WHAT THE EXERCISE ASKS
From the data, return each line holding the word "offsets".

[Opening DATASET RECORDS section]

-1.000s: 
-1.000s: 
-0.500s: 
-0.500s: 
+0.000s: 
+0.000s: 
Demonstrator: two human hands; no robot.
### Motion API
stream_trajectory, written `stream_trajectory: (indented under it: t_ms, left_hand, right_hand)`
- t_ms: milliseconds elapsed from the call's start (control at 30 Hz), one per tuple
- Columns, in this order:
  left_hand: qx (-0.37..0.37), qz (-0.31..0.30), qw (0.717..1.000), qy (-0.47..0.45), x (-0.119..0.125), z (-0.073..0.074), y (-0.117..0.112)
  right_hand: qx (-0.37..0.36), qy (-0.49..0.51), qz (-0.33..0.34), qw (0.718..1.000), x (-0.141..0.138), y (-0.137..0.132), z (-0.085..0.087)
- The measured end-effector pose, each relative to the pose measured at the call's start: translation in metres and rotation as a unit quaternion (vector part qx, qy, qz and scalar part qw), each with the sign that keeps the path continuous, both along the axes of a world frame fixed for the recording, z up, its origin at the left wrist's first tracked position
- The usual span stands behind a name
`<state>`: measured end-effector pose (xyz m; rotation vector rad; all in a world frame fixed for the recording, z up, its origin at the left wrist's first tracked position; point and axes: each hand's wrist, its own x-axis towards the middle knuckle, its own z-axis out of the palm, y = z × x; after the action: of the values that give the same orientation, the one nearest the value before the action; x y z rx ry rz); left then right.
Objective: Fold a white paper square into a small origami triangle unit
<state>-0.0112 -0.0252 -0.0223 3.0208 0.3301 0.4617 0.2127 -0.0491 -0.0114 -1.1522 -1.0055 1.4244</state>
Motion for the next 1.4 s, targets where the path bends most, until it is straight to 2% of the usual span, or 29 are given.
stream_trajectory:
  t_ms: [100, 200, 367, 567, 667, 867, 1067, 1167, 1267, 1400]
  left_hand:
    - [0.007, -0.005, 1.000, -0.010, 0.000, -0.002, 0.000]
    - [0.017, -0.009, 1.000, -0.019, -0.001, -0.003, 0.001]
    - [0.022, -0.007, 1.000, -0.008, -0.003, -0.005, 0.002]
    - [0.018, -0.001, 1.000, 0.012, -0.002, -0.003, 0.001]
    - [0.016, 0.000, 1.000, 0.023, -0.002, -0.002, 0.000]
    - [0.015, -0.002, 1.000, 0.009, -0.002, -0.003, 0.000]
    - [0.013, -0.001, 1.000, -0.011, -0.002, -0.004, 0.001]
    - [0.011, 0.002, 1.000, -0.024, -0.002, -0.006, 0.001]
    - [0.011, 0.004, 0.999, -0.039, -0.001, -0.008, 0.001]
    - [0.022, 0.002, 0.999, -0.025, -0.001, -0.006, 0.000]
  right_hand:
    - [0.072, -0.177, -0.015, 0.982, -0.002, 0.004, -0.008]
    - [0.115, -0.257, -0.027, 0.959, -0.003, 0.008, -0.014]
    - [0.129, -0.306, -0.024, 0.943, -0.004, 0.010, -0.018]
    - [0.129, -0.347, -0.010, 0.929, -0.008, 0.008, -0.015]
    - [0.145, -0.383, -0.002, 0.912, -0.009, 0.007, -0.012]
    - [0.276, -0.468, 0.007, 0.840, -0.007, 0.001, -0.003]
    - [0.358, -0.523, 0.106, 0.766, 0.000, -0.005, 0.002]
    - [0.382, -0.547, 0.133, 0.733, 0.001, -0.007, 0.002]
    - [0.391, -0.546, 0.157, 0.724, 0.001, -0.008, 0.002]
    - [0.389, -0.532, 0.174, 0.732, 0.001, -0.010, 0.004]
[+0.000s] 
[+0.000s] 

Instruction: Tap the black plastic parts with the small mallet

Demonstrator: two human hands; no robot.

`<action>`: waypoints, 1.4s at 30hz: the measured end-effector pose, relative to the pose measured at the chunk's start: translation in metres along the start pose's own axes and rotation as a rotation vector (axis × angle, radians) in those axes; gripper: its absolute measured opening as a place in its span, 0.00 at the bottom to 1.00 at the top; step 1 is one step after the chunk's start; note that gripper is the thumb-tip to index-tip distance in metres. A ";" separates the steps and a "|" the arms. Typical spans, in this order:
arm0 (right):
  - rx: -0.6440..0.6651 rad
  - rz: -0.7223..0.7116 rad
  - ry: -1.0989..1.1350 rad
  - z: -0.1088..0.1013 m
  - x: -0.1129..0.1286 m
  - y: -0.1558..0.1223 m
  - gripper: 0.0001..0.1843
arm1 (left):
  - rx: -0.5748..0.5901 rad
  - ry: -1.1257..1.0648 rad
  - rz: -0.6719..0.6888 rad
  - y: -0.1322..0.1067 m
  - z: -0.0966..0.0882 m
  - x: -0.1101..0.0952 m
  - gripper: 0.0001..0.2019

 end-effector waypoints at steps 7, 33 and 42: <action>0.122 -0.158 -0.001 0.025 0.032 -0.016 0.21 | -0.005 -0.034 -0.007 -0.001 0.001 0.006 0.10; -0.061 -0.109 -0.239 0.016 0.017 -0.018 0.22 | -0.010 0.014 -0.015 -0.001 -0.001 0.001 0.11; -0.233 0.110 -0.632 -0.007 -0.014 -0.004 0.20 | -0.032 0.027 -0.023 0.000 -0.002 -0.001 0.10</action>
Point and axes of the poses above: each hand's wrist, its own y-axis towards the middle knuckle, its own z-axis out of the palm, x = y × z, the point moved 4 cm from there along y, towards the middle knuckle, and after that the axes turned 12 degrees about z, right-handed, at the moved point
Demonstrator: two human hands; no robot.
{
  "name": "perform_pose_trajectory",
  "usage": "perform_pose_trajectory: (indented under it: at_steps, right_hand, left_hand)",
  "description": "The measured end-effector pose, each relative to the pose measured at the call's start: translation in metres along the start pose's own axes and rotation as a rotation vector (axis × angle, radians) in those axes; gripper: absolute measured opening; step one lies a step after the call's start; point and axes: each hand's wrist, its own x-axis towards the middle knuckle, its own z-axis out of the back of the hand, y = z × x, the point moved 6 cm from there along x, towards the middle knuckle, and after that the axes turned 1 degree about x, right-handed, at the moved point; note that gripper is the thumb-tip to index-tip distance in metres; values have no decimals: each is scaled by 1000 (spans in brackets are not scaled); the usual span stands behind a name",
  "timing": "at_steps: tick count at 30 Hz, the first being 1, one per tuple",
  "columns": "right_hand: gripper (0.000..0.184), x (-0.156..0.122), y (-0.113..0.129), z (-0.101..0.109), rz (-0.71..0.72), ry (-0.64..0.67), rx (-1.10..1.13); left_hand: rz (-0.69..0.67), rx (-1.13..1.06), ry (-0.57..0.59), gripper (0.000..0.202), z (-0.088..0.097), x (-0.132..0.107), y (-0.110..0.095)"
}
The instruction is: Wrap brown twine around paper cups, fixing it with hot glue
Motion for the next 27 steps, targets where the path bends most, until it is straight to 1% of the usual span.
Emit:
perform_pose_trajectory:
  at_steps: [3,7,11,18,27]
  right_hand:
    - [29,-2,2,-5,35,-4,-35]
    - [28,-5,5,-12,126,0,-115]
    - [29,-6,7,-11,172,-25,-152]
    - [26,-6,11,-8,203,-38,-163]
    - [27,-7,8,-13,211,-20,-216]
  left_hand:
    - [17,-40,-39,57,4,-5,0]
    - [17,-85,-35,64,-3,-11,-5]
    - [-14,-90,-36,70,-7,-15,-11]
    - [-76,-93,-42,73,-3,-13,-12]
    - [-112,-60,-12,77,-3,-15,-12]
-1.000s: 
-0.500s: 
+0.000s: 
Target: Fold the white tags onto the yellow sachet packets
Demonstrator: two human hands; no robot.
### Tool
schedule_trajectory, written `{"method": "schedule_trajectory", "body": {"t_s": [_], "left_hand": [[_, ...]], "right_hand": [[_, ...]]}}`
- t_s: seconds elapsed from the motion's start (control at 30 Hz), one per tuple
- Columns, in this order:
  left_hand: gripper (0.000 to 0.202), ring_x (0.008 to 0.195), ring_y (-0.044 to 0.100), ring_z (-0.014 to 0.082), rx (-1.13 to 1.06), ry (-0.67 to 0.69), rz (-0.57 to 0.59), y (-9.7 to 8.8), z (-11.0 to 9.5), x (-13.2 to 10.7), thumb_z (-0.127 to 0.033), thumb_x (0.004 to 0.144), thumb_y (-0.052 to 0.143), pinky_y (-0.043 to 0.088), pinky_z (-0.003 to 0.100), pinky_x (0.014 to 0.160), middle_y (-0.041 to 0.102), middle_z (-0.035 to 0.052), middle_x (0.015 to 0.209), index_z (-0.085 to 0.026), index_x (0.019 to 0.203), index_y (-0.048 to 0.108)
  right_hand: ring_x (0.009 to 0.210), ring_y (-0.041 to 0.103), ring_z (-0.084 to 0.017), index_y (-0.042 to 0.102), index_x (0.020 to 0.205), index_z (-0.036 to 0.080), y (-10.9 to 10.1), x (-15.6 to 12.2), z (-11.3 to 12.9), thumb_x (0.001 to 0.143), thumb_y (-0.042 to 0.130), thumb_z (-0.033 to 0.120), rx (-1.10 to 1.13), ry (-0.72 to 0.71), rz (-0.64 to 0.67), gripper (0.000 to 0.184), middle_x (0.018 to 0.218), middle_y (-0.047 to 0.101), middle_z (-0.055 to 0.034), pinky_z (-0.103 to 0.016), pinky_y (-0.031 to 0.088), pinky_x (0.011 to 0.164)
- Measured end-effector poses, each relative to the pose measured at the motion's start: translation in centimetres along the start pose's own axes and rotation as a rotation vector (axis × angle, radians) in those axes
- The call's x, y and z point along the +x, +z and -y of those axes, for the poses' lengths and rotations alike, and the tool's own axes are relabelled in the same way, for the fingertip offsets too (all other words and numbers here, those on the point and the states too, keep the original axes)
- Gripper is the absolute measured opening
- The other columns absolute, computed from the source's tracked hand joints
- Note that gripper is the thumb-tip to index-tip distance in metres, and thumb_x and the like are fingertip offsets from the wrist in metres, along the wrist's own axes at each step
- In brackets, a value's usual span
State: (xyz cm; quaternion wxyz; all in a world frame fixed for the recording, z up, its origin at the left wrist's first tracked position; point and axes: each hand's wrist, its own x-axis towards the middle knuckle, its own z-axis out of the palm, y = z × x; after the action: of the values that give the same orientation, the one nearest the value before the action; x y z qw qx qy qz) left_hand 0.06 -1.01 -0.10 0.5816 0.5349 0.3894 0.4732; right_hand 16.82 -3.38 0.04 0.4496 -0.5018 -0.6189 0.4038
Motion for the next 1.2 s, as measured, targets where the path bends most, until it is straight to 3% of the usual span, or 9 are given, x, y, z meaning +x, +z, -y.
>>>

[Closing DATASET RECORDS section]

YOUR RESPONSE
- The call's x, y and z point along the +x, +z and -y of those axes, for the poses' lengths and rotations alike, and the tool's own axes are relabelled in the same way, for the fingertip offsets too (all other words and numbers here, those on the point and the states too, keep the original axes)
- Note that gripper is the thumb-tip to index-tip distance in metres, and thumb_x and the like are fingertip offsets from the wrist in metres, along the wrist's own axes at each step

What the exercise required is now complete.